*GOAL OF THE EXERCISE*. Report the count of lines containing the word "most" in these records, with no other text.

*DATASET RECORDS*.
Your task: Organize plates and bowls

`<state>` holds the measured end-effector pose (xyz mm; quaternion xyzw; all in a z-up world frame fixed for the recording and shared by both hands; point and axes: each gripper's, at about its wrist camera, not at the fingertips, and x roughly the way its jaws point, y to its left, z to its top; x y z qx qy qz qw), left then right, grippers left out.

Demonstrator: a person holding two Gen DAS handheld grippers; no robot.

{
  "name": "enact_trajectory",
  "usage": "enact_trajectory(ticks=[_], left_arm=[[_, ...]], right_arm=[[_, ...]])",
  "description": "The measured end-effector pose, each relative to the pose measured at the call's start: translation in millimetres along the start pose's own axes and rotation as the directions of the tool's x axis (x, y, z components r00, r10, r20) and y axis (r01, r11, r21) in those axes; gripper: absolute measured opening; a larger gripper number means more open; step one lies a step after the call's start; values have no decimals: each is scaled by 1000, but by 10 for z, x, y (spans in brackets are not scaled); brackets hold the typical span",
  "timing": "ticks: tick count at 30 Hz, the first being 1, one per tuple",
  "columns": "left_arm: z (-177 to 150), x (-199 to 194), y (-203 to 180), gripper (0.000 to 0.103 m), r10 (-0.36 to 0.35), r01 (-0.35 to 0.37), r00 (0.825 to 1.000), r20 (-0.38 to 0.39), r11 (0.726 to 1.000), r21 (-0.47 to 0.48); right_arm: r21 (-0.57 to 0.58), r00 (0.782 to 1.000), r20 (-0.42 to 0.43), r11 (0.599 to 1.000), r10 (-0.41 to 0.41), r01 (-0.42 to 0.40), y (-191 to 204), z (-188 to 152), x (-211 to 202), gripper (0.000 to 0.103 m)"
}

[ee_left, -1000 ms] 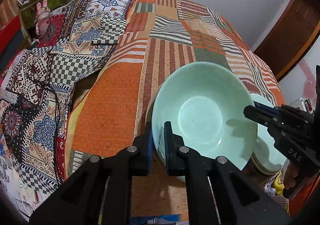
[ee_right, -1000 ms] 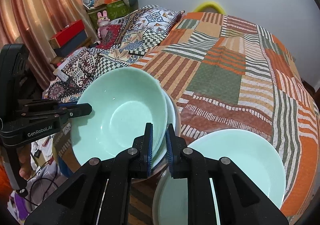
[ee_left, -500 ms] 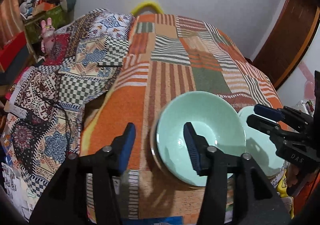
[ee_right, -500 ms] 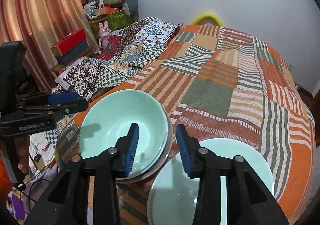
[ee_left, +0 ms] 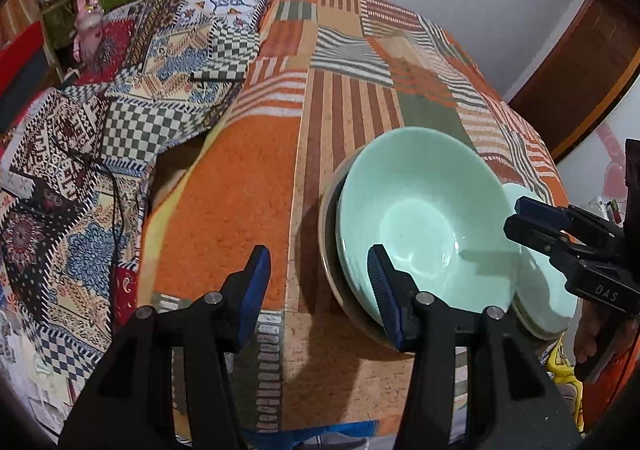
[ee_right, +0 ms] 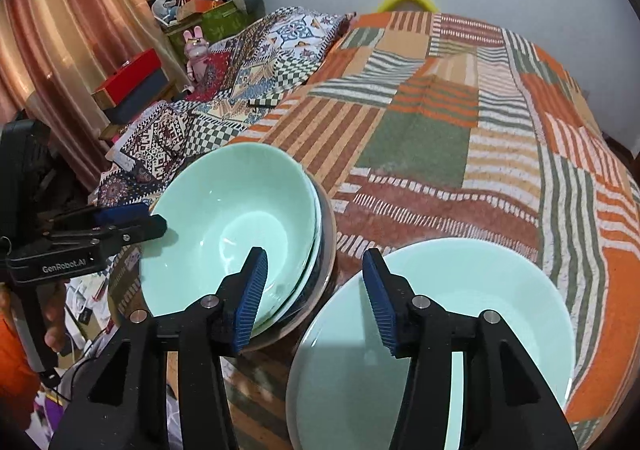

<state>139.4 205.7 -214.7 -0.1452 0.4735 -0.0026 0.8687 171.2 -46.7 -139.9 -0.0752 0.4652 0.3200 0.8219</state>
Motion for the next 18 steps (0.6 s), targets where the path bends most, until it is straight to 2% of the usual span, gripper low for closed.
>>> enact_trajectory(ticks=[18], left_arm=[[-9, 290, 131, 50, -136, 132, 989, -59, 989, -69]], right_arm=[[54, 997, -69, 998, 47, -44, -22, 4, 247, 44]])
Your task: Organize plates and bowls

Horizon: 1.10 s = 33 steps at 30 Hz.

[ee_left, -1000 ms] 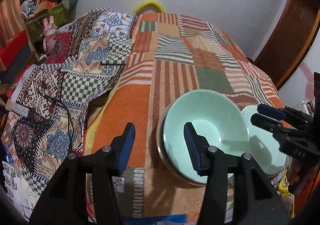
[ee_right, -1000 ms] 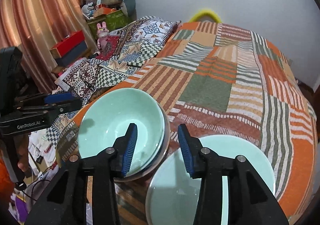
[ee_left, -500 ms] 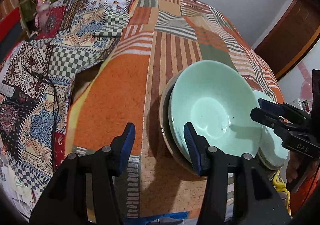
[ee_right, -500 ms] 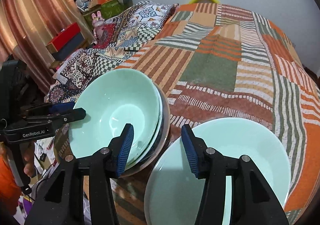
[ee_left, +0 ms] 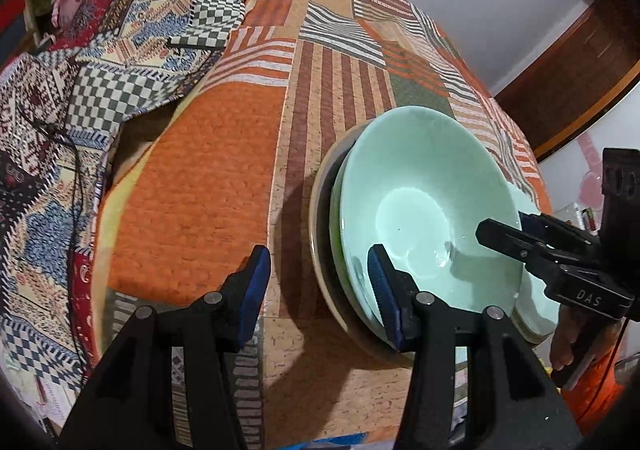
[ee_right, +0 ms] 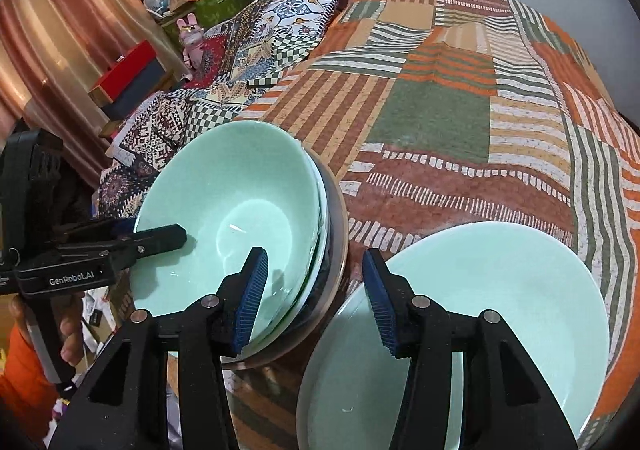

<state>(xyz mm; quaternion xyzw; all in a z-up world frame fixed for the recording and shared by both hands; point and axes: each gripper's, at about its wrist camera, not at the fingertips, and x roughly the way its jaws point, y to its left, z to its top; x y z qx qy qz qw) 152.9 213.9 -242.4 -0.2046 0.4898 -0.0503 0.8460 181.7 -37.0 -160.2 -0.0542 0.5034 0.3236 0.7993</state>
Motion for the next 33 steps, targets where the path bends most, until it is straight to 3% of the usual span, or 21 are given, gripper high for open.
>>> enact_trajectory(ticks=[2, 8, 33], left_arm=[[-3, 10, 22, 49, -20, 20, 1000, -2, 1000, -13], [-20, -3, -40, 30, -63, 63, 998, 2, 998, 6], [-39, -228, -139, 27, 32, -31, 998, 56, 999, -18]], right_arm=[[-6, 1000, -18, 1000, 6, -6, 12, -1, 31, 35], [-8, 1000, -21, 1000, 16, -16, 28, -17, 59, 34], [16, 998, 31, 998, 54, -55, 73, -37, -70, 28]])
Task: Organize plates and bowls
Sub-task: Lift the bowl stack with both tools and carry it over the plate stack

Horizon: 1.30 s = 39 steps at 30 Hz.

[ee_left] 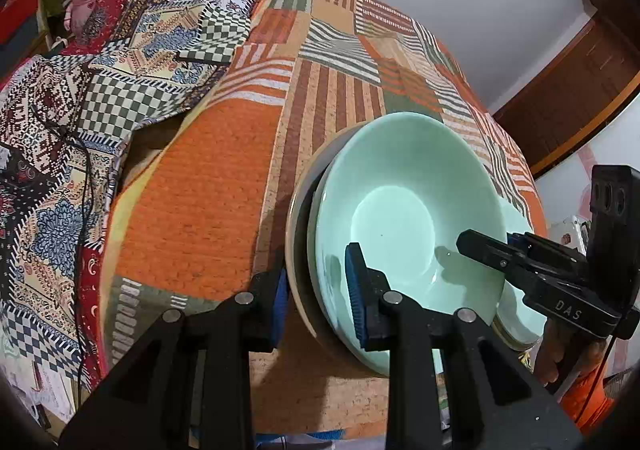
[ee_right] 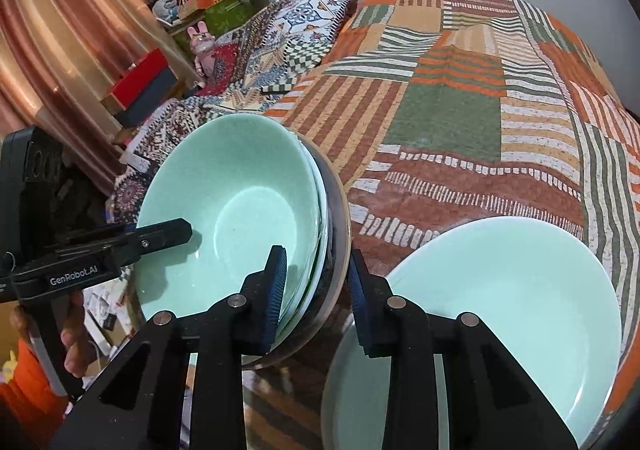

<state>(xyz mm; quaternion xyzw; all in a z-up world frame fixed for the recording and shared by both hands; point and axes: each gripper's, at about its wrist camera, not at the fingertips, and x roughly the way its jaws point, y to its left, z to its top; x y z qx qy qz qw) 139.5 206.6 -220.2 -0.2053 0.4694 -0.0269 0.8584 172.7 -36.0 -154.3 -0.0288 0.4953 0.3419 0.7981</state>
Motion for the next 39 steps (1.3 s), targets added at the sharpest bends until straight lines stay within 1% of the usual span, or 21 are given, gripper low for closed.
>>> enact_trajectory(ticks=[5, 11, 16, 22, 25, 30, 36, 39], left_arm=[[7, -135, -66, 27, 13, -13, 1000, 25, 1000, 13], [31, -312, -268, 27, 15, -18, 998, 60, 999, 48], [59, -431, -506, 27, 4, -11, 996, 88, 996, 84], [81, -484, -871, 27, -20, 6, 995, 101, 990, 140], [75, -462, -1046, 27, -43, 28, 995, 91, 987, 160], [19, -352, -1377, 27, -71, 59, 996, 51, 976, 208], [-92, -171, -1720, 27, -91, 90, 996, -7, 963, 252], [-157, -100, -1828, 27, -92, 98, 995, -35, 959, 266]], right_arm=[[-6, 999, 28, 1000, 15, -15, 38, 4, -104, 27], [-2, 997, 79, 1000, 23, -23, 26, 17, -322, 27], [11, 992, 122, 1000, 16, -18, -50, -22, -557, 27], [36, 985, 174, 999, -8, 2, -199, -111, -862, 27], [58, 981, 191, 998, -26, 15, -320, -171, -998, 27], [105, 977, 203, 994, -64, 43, -547, -320, -1219, 27], [160, 973, 202, 984, -110, 78, -774, -532, -1420, 27], [182, 974, 189, 979, -121, 86, -863, -619, -1476, 27]])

*ANSWER BELOW*. 2